### [About this task]
Here the job is to repeat the listing exactly, but not the pictures in it.
##########
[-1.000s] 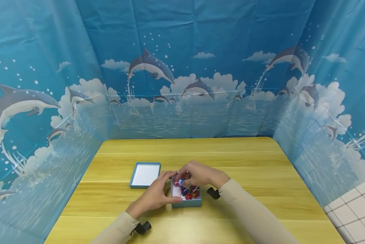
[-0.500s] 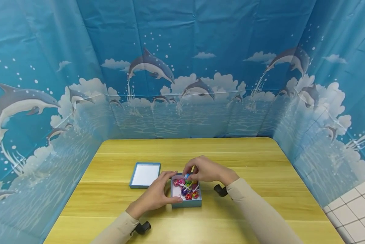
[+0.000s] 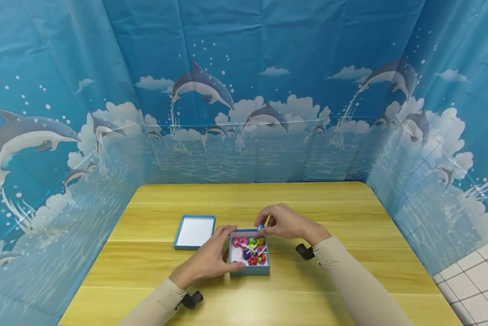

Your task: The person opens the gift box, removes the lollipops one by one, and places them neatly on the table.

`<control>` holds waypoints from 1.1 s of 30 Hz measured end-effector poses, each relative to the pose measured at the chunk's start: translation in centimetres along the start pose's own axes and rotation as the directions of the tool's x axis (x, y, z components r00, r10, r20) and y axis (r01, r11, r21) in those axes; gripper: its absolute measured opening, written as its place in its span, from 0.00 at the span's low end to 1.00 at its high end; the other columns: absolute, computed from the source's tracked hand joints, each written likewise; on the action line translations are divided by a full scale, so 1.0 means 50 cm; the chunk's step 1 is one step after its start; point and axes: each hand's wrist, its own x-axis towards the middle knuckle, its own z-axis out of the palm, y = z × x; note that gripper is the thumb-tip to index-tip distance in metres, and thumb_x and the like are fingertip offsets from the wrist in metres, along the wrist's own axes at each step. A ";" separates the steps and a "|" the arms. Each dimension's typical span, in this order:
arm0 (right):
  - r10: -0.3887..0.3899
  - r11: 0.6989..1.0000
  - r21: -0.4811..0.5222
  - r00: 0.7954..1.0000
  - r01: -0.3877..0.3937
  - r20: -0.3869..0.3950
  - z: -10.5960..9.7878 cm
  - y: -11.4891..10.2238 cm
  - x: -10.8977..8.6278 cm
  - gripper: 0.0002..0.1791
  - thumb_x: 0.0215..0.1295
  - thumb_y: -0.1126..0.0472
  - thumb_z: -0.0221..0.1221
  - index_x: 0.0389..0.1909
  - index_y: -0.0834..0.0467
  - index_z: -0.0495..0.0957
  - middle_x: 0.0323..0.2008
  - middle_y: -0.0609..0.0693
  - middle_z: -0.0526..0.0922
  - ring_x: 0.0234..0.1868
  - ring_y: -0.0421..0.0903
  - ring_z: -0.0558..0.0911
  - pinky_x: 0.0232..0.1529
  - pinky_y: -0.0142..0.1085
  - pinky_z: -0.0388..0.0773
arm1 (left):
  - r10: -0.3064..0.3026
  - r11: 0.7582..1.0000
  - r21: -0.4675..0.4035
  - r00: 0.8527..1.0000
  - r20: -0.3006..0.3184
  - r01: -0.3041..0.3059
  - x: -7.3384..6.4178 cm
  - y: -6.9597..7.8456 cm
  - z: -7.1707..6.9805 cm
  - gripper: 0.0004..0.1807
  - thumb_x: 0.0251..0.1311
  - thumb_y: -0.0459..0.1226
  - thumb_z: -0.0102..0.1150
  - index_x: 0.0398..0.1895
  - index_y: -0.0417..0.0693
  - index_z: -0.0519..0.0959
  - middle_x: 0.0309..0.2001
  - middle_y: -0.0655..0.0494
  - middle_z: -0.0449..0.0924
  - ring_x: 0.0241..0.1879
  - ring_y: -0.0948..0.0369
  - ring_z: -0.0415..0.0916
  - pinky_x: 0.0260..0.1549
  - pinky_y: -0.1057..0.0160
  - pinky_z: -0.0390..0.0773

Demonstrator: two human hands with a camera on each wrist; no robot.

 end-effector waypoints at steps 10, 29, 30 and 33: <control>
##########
### [Expected answer]
[-1.000s] 
[-0.500s] 
[+0.000s] 

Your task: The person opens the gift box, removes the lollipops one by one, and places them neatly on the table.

`<control>` holds waypoints from 1.1 s of 30 Hz measured end-effector poses, each relative to the pose measured at the chunk's start: translation in centimetres along the start pose's own axes and rotation as the directions of the tool's x axis (x, y, z components r00, r10, r20) and y axis (r01, r11, r21) in those axes; gripper: its absolute measured opening, written as its place in its span, from 0.00 at the span's low end to 1.00 at its high end; the other columns: absolute, computed from the source's tracked hand joints, each written likewise; on the action line translations are divided by a full scale, so 1.0 means 50 cm; the chunk's step 1 is one step after its start; point and axes: each hand's wrist, its own x-axis towards the middle knuckle, its own z-axis out of the palm, y = z × x; note that gripper is the thumb-tip to index-tip distance in metres, and thumb_x and the like are fingertip offsets from the wrist in metres, along the wrist's own axes at each step. A ";" separates the steps and a "|" the arms. Each dimension's typical span, in this order:
arm0 (right):
  - r10: -0.3887..0.3899
  - r11: 0.6989..1.0000
  - r21: -0.4811..0.5222
  - r00: 0.7954..1.0000
  - r01: -0.3877..0.3937
  - r20: -0.3869..0.3950
  - z: -10.5960..9.7878 cm
  - y: -11.4891..10.2238 cm
  - x: -10.8977..8.6278 cm
  - gripper: 0.0002..0.1791
  - thumb_x: 0.0215..0.1295
  - thumb_y: -0.1126..0.0472
  - thumb_z: -0.0221..0.1221
  - index_x: 0.0389..0.1909
  - index_y: -0.0834..0.0467
  - index_z: -0.0495..0.0957
  - middle_x: 0.0323..0.2008
  - middle_y: -0.0609..0.0693
  - middle_z: -0.0526..0.0922
  - ring_x: 0.0234..0.1868
  - ring_y: -0.0421..0.0903
  - ring_z: -0.0558..0.0911
  - pinky_x: 0.0232..0.1529
  - pinky_y: -0.0142..0.1085
  - pinky_z: -0.0388..0.0773
arm1 (left):
  - r10: -0.3064..0.3026
  - r11: 0.7582..1.0000
  - r21: -0.4675..0.4035
  - r00: 0.8527..1.0000
  - r20: -0.3006..0.3184
  - r01: -0.3041..0.3059
  - x: -7.3384..6.4178 cm
  - y: -6.9597..7.8456 cm
  - z: -7.1707..6.9805 cm
  - gripper: 0.0004..0.1807
  - thumb_x: 0.0251..0.1311
  - thumb_y: -0.0459..0.1226
  - thumb_z: -0.0102..0.1150
  - index_x: 0.0398..0.1895
  - index_y: -0.0417..0.0693
  - index_z: -0.0519..0.0959
  - middle_x: 0.0309..0.2001
  - middle_y: -0.0655..0.0494
  - middle_z: -0.0449..0.0924
  - ring_x: 0.0241..0.1879
  - ring_y: -0.0948..0.0369
  - ring_z: -0.0415..0.0916
  - pinky_x: 0.0260..0.1549
  - pinky_y: -0.1057..0.0160
  - pinky_z: -0.0390..0.0773

Demonstrator: two human hands with a camera on each wrist; no robot.

 end-effector waypoints at steps 10, 29, 30 and 33: <control>

This exercise requires no additional answer.